Qui sont les gilets jaunes corses ? 


Ce samedi, comme dans le reste de la France, les gilets jaunes ont manifesté dans différentes villes de Corses. Quel est leur profil ? Rencontres avec des protestataires. 
Une délégation de gilets jaunes est reçue par le directeur de cabinet de la préfète de Corse.
Une délégation de gilets jaunes est reçue par le directeur de cabinet de la préfète de Corse. © Jean-André MArchiani / FTVIASTELLA
Devant les grilles de la préfecture à Ajaccio, les manifestants n’ont qu’un slogan à la bouche : « Macron démission ! ». Dans le cortège des gilets jaunes ce samedi, pas de syndicalistes, ni de politiques, mais des citoyens exaspérés
 

Charles et Chantal, retraités


Dans la foule, Charles et Chantal. Ils sont retraités et touchent 3 000 euros par mois de retraite. Le couple a du mal à joindre les deux bouts. 

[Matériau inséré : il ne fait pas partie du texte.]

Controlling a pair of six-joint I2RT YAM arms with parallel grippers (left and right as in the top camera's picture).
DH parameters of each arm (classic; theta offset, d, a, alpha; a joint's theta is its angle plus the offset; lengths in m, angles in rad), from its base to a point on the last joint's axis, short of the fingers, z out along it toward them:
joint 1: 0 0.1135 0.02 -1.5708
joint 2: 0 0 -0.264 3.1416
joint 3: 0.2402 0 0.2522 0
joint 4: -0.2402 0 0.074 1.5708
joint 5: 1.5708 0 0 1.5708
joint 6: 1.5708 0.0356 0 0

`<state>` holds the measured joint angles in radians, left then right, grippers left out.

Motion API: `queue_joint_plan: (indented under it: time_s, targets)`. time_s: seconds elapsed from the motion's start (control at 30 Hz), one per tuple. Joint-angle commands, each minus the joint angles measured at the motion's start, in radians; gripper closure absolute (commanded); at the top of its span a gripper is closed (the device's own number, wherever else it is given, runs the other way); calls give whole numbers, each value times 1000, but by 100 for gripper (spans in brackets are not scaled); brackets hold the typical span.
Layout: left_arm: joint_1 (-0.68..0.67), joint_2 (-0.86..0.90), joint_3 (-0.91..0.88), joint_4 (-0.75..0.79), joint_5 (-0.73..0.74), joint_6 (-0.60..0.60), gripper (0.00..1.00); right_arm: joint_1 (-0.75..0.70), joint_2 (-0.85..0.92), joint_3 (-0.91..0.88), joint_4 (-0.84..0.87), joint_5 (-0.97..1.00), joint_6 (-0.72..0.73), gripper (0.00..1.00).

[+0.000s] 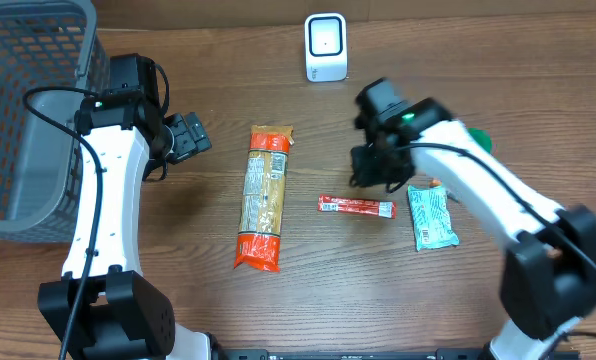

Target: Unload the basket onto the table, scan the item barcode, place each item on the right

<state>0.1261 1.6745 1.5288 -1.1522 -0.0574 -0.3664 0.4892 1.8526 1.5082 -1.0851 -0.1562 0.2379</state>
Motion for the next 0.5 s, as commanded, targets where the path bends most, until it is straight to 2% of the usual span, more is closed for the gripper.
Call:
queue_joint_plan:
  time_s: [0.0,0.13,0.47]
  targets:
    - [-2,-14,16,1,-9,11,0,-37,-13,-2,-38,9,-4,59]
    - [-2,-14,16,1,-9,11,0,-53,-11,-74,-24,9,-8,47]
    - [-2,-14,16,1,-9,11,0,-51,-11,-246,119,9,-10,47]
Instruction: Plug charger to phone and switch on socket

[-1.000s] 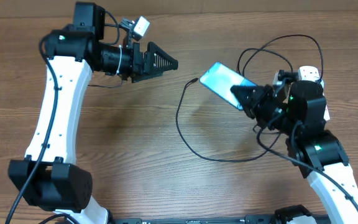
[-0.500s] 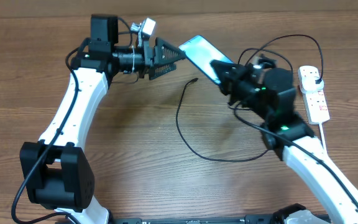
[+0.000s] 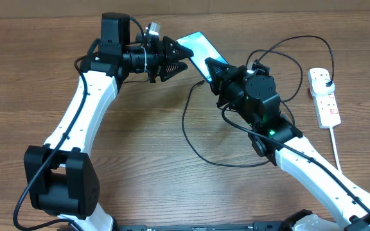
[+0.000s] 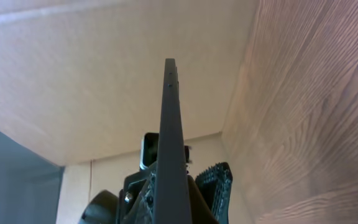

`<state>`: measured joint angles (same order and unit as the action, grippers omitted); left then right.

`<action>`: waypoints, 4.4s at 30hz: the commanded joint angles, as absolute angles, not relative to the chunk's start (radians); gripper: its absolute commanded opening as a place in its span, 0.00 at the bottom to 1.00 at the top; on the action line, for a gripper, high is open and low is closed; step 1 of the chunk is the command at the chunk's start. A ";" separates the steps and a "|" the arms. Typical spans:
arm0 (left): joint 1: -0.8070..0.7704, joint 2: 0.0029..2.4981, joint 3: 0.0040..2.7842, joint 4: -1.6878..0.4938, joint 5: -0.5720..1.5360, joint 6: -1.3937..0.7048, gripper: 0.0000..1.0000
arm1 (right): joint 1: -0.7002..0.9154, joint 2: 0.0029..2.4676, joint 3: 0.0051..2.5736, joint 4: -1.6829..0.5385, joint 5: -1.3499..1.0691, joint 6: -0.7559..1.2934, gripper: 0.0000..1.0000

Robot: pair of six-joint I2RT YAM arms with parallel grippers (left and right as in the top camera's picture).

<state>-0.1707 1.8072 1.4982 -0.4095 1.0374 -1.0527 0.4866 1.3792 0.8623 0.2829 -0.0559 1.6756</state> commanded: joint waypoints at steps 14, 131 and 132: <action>-0.180 1.812 1.497 -0.361 0.916 -1.169 0.27 | 0.544 1.409 0.878 0.329 -0.046 1.826 0.04; 0.057 1.812 1.497 -0.395 1.466 -0.845 0.04 | 0.318 2.154 1.640 -0.602 -0.393 0.995 0.35; 0.057 1.812 1.497 -0.395 1.466 -0.845 0.04 | 0.318 2.159 1.640 -0.599 -0.393 0.996 0.35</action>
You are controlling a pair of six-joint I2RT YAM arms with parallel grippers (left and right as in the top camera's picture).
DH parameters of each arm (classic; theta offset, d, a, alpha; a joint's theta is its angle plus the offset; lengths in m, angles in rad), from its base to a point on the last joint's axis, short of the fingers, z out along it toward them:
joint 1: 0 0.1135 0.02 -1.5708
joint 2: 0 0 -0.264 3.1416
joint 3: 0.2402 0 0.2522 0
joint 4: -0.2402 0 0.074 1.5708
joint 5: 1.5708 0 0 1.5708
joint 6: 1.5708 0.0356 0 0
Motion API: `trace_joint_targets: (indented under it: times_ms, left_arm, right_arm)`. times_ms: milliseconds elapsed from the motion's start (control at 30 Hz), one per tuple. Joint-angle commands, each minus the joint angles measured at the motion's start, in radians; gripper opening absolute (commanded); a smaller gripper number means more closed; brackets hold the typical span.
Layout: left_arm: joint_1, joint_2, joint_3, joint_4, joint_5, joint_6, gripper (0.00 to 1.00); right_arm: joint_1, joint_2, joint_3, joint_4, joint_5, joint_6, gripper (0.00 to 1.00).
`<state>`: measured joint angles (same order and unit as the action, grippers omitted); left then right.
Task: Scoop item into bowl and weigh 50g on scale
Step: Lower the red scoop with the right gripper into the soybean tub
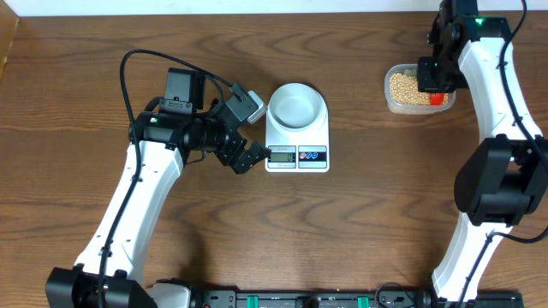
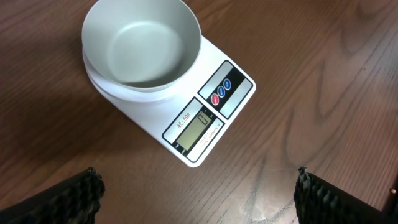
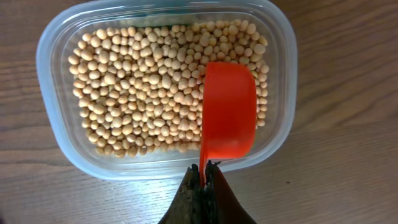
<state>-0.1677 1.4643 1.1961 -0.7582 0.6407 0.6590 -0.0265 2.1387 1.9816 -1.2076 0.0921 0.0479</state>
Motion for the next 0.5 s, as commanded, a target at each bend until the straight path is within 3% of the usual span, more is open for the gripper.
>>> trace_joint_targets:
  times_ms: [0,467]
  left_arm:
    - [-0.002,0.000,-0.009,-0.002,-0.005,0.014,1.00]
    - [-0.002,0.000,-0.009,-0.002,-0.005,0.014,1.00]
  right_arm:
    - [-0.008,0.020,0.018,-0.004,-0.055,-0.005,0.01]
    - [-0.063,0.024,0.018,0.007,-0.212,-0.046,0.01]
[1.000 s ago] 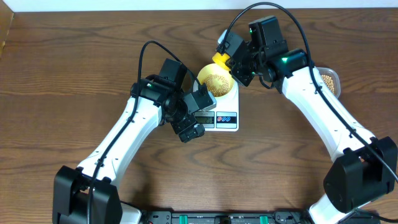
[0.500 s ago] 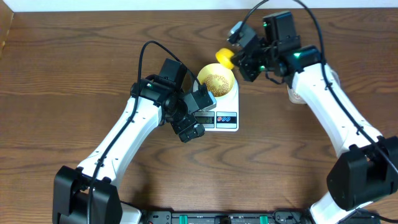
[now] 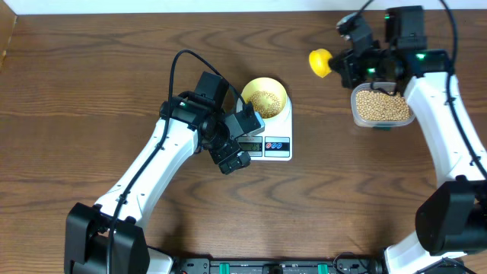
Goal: Scoop item into bowl and weigh 50g on scale
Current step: 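Return the empty scoop right to the soybean tub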
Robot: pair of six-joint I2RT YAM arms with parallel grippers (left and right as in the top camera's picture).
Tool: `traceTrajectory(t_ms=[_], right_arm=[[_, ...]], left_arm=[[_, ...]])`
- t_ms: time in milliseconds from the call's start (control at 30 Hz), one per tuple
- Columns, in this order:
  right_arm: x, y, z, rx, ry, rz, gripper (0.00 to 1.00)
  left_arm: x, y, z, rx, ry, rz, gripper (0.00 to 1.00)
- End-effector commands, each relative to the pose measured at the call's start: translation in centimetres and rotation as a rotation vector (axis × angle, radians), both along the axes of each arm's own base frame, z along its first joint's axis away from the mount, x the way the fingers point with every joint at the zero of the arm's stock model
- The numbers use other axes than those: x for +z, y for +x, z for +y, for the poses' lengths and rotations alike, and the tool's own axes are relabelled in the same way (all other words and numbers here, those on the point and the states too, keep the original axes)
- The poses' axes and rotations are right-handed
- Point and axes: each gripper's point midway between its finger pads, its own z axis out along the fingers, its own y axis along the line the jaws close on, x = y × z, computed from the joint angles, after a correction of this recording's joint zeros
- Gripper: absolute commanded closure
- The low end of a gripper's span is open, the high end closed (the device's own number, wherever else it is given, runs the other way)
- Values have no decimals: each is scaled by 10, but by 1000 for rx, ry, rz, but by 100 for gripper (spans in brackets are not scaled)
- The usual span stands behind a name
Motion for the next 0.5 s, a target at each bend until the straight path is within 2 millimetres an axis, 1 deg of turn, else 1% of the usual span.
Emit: traceTrajectory(t_ms=[0,100,167,233,333,400,467], right_arm=[[30,-2,-9,-1,115,-23,99],[28,0,-38,-127,164,49,99],[23,-2,-60,-228,193,114,99],[18,-7,-79,-302,205,174,99],[11,-19,-98,-358,213,242,99],[6,-25,-110,-398,196,274,99],[-5,-30,-128,-469,121,305,99]], left_arm=[[-2,-1,0,-4,-4,11,2],[-2,-1,0,-4,-4,11,2],[-2,-1,0,-4,-4,11,2],[-2,-1,0,-5,-4,11,2],[-2,-1,0,-4,-4,11,2],[-2,-1,0,-5,-4,11,2],[-2,-1,0,-5,-4,11,2]])
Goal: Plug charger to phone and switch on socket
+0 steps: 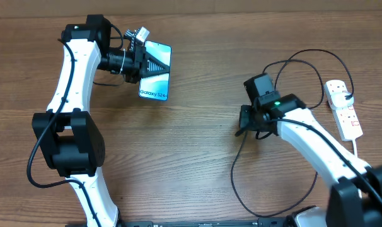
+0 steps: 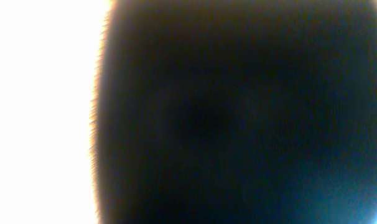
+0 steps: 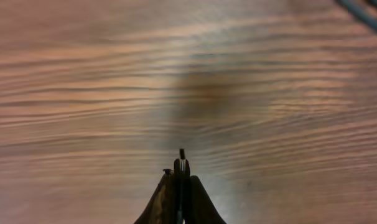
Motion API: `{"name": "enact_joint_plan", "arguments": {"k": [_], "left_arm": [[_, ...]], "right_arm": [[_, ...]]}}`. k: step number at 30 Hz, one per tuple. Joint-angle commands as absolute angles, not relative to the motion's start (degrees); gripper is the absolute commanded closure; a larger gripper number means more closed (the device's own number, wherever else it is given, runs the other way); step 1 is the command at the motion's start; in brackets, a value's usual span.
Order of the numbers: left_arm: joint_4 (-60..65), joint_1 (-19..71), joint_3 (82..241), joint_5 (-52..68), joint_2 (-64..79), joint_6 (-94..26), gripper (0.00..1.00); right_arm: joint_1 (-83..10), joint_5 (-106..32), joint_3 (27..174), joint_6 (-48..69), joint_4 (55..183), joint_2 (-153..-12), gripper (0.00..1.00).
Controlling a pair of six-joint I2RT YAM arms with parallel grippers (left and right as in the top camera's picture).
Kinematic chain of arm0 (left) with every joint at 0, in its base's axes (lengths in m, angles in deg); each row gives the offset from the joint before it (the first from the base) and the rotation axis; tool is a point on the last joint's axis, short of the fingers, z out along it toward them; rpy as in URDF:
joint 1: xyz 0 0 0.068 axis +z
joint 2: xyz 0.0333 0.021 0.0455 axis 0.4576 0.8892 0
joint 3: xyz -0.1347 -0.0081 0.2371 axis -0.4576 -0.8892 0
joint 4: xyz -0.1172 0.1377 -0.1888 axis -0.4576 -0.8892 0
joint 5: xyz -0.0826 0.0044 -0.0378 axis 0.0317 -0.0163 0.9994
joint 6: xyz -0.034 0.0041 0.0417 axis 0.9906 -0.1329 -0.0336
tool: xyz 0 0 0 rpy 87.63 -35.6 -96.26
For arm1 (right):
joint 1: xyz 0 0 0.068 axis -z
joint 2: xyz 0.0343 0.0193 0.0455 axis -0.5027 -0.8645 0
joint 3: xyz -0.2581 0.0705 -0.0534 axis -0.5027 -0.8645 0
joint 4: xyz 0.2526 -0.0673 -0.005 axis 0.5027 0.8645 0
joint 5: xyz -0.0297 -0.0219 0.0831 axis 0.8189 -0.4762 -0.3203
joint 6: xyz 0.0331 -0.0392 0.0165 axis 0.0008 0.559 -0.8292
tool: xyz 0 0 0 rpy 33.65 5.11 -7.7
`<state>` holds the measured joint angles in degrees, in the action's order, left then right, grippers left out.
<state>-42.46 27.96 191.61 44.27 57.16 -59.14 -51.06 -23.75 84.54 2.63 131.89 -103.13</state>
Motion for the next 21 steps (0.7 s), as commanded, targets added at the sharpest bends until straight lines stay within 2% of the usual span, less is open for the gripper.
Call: {"name": "enact_joint_plan", "arguments": {"k": [1, 10, 11, 14, 21], "left_arm": [[-42.5, 27.5, 192.2, 43.4, 55.3, -57.3, 0.96], [-42.3, 27.5, 192.2, 43.4, 55.3, -56.6, 0.96], [-42.3, 27.5, 192.2, 43.4, 55.3, -56.6, 0.96], [-42.3, 27.4, 192.2, 43.2, 55.3, -56.6, 0.96], [-42.3, 27.2, 192.2, 43.2, 55.3, -56.7, 0.96]], "right_arm": [[-51.1, -19.9, 81.8, 3.1, 129.8, -105.9, 0.96], [-51.1, -20.0, 80.5, 3.1, 128.4, -111.8, 0.96], [-51.1, -20.0, 80.5, 3.1, 128.4, -112.1, 0.94], [-51.1, -20.2, 80.5, 1.6, 128.5, -112.4, 0.79], [-51.1, -23.6, 80.5, -1.1, 129.0, -112.7, 0.72]]}}
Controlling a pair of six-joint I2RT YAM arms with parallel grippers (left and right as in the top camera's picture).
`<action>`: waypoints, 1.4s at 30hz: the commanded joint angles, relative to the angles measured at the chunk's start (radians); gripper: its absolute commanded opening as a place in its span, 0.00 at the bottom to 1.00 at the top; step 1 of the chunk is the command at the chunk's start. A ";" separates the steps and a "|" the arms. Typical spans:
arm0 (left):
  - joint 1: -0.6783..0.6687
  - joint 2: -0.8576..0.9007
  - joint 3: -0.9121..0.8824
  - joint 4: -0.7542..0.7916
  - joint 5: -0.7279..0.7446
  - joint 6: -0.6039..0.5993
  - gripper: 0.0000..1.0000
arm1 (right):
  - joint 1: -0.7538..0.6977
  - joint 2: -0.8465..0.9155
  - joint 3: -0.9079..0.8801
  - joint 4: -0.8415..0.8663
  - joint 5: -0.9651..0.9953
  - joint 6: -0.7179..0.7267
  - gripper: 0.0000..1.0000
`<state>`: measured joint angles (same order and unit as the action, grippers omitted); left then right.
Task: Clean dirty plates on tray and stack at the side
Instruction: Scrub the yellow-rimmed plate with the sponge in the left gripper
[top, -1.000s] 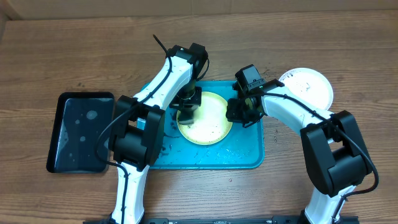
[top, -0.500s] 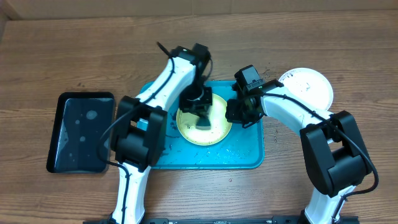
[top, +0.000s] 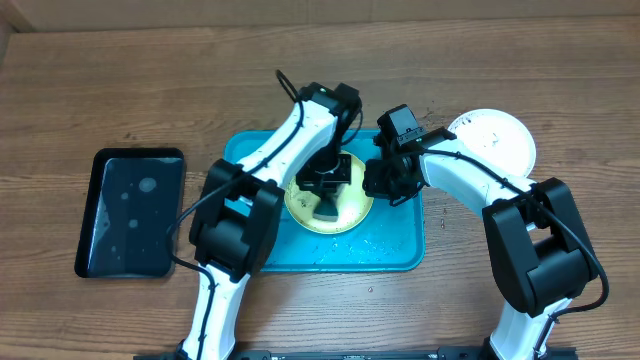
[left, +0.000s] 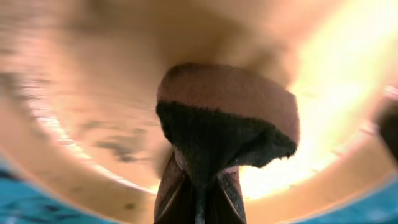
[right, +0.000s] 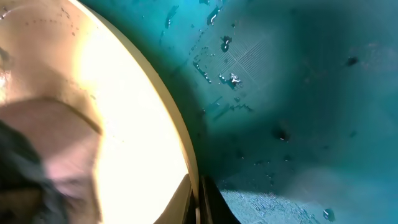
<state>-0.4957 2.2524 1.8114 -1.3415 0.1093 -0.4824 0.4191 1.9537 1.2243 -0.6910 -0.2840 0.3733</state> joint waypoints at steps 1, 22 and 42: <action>0.032 0.010 -0.019 -0.005 -0.169 -0.057 0.04 | 0.000 0.005 0.007 -0.006 0.020 -0.002 0.04; 0.065 0.010 0.043 0.034 -0.208 -0.126 0.04 | 0.000 0.005 0.007 -0.003 0.020 -0.002 0.04; -0.032 0.010 -0.170 0.087 -0.098 -0.101 0.04 | 0.000 0.005 0.007 0.005 0.020 -0.003 0.04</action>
<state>-0.5247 2.2253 1.6981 -1.2480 0.0746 -0.5671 0.4202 1.9537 1.2247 -0.6968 -0.2810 0.3618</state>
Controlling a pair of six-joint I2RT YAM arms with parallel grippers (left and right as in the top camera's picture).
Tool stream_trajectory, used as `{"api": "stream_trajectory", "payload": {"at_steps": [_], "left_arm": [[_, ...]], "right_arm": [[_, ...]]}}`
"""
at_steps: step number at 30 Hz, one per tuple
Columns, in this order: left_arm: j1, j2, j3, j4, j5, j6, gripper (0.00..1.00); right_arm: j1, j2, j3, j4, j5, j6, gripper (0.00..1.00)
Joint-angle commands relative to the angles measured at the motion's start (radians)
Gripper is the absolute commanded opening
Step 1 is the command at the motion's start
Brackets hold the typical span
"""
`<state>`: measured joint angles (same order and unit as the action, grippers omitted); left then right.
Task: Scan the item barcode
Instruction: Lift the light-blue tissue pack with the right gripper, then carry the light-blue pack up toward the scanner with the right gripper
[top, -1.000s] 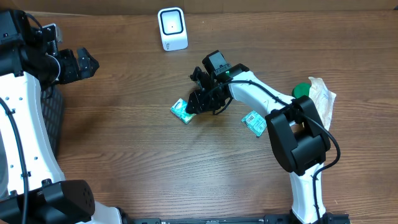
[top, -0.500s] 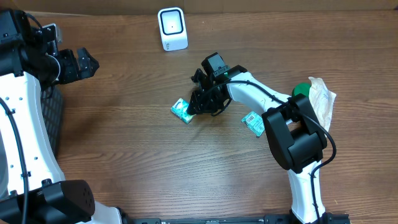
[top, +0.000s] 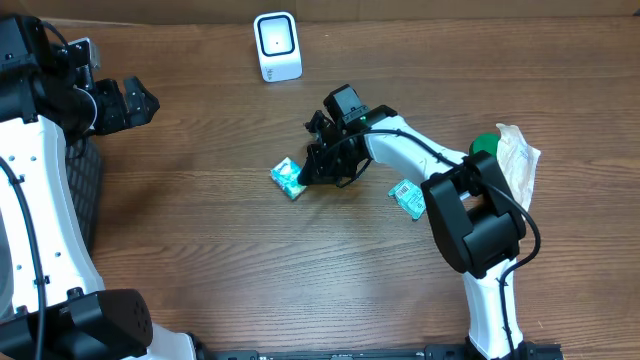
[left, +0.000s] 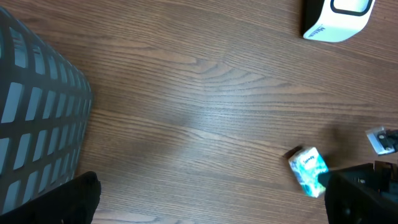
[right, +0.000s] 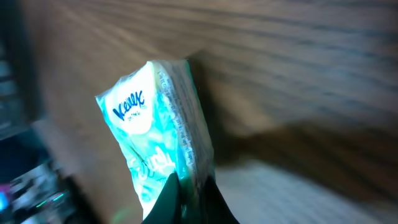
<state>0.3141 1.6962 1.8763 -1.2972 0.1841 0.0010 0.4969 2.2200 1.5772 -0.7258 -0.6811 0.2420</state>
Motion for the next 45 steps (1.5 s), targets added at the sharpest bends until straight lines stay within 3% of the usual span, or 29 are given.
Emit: {"api": "stream_trajectory", "payload": {"at_steps": [1, 4, 10, 17, 21, 30, 35, 40, 45], "left_arm": [[-0.007, 0.004, 0.004, 0.000, 0.008, 0.014, 0.99], [-0.007, 0.004, 0.004, 0.000, 0.008, 0.014, 1.00], [-0.007, 0.004, 0.004, 0.000, 0.008, 0.014, 1.00], [-0.007, 0.004, 0.004, 0.000, 0.007, 0.014, 1.00], [-0.007, 0.004, 0.004, 0.000, 0.007, 0.014, 0.99], [-0.007, 0.004, 0.004, 0.000, 0.008, 0.014, 1.00], [-0.007, 0.004, 0.004, 0.000, 0.007, 0.014, 0.99], [-0.007, 0.004, 0.004, 0.000, 0.008, 0.014, 1.00], [-0.007, 0.004, 0.004, 0.000, 0.008, 0.014, 0.99]], "right_arm": [[-0.051, -0.055, -0.004, 0.014, -0.296, -0.063, 0.04], [-0.101, -0.125, -0.003, 0.054, -0.530, -0.060, 0.04], [-0.171, -0.212, -0.003, 0.133, -0.672, 0.099, 0.04], [-0.245, -0.230, -0.003, 0.436, -0.888, 0.654, 0.04], [-0.246, -0.232, -0.003, 0.473, -0.888, 0.815, 0.04], [-0.246, -0.232, -0.003, 0.503, -0.888, 0.827, 0.04], [-0.245, -0.232, -0.003, 0.603, -0.888, 0.814, 0.04], [-0.236, -0.232, -0.005, 0.585, -0.849, 0.627, 0.04], [-0.214, -0.232, -0.005, 0.302, -0.596, 0.393, 0.04]]}}
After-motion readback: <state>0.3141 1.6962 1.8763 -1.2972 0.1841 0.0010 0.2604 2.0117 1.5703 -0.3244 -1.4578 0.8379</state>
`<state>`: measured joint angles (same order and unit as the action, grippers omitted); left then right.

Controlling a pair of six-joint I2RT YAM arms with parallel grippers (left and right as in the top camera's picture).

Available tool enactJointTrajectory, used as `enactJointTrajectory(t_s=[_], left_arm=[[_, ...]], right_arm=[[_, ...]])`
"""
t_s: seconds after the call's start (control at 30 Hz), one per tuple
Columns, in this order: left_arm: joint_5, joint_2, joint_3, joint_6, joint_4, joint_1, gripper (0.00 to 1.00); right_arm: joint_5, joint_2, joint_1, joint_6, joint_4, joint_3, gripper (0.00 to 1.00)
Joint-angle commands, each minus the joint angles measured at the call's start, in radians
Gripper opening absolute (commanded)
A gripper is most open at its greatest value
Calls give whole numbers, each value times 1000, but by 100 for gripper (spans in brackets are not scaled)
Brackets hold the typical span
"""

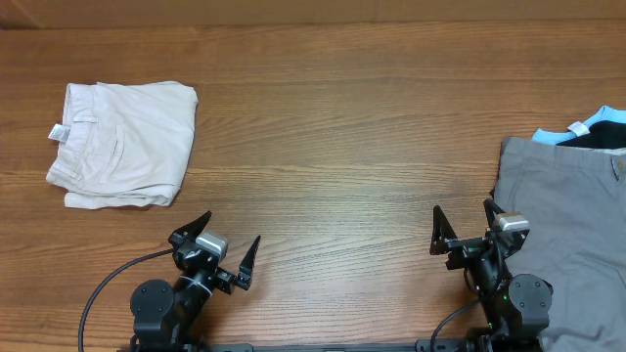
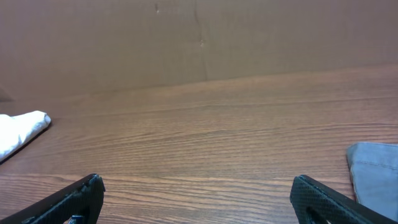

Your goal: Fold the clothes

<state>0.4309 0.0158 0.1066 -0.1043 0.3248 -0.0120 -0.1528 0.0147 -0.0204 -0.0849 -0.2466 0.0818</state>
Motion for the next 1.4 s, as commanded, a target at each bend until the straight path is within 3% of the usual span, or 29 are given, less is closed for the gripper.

« Le carburant a été le déclencheur. Mais c’est vraiment un ras-le-bol général. Macron ne pense qu’aux ultras riches. C’est les financiers et il n’y a plus de classe moyenne. […] Je trouve lamentable qu’à 66 ans, on soit obligé de descendre dans la rue pour défendre notre pouvoir d’achat. C’est inadmissible », explique Chantal. 
 

Xavier et Camille, jeunes travailleurs


Si très peu de jeunes ont fait le déplacement, dans le cortège se trouve Xavier et Camille. Ils ont fait une heure de route pour participer à la manifestation. 

« On est plus que concerné. C’est notre génération qui va prendre. Les salaires sont figés, les retraites sont minables, les gens sont obligés de travailler en étant à la retraite, je le vois bien dans le médical. On étouffe. On ne peut plus profiter de la vie parce que tout est cher et les salaires ne suffisent plus du tout pour vivre », estime Camille. 

 
Qui sont les gilets jaunes corses ? 

 

« On est vraiment les petits »


À Bastia, même son de cloche. Tous approuvent les revendications citoyennes portées par le mouvement. 

« On est vraiment les petits, les moyens. On travaille, on paye les taxes, les impôts, les loyers, EDF, eau. On est serré, étranglé par l’État et il ne se rend même pas compte de la misère humaine dans laquelle nous sommes aujourd’hui », soutient une femme.